It's a well-known result that if X is a Hilbert space, then for any closed...

No. Counterexamples include, for example, $L^p$ spaces, where $p\in (1,2)\cup (2,\mathrm{\infty })$.

A normed linear space X that satisfies this property if and only if every non-empty, closed, convex subset of X is Chebyshev. That is, given any $x\in X$, and non-empty, closed, convex subset C of X, there is a unique point $c\in C$ such that
$\Vert x-c\Vert =d(x,C)=\underset{y\in C}{inf}\Vert x-y\Vert .$
Note that, taking x=0, this implies that the norm achieves a unique minimum over C.

Conversely, if X satisfies the property you want, and $C\subseteq X$ is non-empty, closed, and convex, then given $x\in X$, the norm should achieve a unique minimum on the set C−x; let this minimising point be y. Then, y=c−x for some $c\in C$, and
$\Vert c-x\Vert \le \Vert d-x\Vert$
for all $d\in C$, i.e. c is the unique closest point to x in C, i.e. C is Chebyshev.

Now, X has this property if and only if X is reflexive and strictly convex. In fact, the convex subsets of X will have at least one nearest point if and only if X is reflexive, and will have at most one nearest point if and only if X is strictly convex.

To see why this is, suppose X is reflexive. Then $B_X$ is weakly compact, as is any closed, bounded, convex set. We can express the set of nearest points of x to C as
$\bigcap _{\epsilon >0}B[x;d(x,C)+\epsilon ],$
where each term in the intersection is weakly compact, and hence the intersection is non-empty. That is, reflexivity implies the existence of nearest points.

Inversely, if X is not reflexive, then James' theorem guarantees us a bounded linear functional f that fails to achieve a maximum on the closed unit ball. It's not hard to see that 0 has no nearest point on $f^{-1}[1,\mathrm{\infty })$ (and in fact, no point outside the set has a nearest point inside the set).
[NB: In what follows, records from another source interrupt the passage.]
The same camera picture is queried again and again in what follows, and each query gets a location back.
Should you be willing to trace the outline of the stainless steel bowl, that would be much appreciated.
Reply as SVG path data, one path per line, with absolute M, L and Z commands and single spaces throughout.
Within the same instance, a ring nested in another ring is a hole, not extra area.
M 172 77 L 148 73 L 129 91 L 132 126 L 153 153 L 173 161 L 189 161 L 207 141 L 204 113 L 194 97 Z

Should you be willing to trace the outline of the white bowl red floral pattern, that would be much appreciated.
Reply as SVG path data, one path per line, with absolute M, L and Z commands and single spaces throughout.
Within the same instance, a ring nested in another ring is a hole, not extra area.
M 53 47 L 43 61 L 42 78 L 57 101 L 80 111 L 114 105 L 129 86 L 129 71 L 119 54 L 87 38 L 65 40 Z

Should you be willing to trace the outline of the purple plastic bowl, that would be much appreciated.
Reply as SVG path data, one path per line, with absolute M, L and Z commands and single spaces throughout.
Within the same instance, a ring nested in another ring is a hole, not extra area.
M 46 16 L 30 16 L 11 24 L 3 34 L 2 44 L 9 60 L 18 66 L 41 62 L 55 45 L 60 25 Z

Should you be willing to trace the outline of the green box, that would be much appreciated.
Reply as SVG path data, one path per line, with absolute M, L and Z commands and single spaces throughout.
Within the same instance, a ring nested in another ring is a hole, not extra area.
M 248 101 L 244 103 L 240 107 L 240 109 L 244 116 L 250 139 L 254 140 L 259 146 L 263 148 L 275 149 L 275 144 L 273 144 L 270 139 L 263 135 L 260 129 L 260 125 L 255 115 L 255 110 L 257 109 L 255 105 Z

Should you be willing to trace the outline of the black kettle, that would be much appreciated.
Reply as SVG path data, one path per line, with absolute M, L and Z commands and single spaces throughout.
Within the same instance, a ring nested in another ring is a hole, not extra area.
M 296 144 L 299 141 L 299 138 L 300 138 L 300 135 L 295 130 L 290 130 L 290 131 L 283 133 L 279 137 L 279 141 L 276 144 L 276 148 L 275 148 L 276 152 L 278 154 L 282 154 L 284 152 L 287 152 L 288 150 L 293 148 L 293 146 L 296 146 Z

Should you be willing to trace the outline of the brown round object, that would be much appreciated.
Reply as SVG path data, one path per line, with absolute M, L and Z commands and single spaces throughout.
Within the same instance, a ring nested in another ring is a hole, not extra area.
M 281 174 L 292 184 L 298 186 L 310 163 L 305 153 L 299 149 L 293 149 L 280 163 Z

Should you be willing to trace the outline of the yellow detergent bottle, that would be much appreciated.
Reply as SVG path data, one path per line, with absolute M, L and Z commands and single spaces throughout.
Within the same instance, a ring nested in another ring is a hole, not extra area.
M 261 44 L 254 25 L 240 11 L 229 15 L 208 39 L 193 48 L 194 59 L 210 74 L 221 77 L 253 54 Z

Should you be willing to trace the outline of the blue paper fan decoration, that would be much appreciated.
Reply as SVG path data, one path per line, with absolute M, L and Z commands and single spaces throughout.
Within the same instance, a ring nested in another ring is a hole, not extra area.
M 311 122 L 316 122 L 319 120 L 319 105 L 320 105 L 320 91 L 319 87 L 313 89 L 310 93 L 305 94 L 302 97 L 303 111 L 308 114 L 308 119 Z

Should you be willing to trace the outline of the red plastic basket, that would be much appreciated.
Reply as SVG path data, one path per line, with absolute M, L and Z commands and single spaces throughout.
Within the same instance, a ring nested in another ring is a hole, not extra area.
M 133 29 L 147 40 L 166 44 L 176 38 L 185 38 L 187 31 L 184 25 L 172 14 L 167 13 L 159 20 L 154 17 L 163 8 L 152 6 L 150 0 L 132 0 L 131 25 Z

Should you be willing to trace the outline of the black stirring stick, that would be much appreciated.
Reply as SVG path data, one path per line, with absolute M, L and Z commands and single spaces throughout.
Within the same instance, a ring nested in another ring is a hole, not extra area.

If f is strictly convex, then the unit ball has no proper non-trivial faces, or equivalently, the only convex subsets of the unit sphere are the empty set and singletons. We can express the set of nearest points to x from a set C by
$B[x;d(x,C)]\cap C=S[x;d(x,C)]\cap C$
If C is convex, the left side is convex, but is a subset of the sphere, and hence must be a singleton or the empty set. That is, convex sets admit at most one nearest point.

Inversely, if X is not strictly convex, then we can find a hyperplane that supports the unit ball on at least a line segment. Then, for such a hyperplane, the origin projects onto at least that line segment, which means convex sets may admit more than one nearest point, completing the full proof.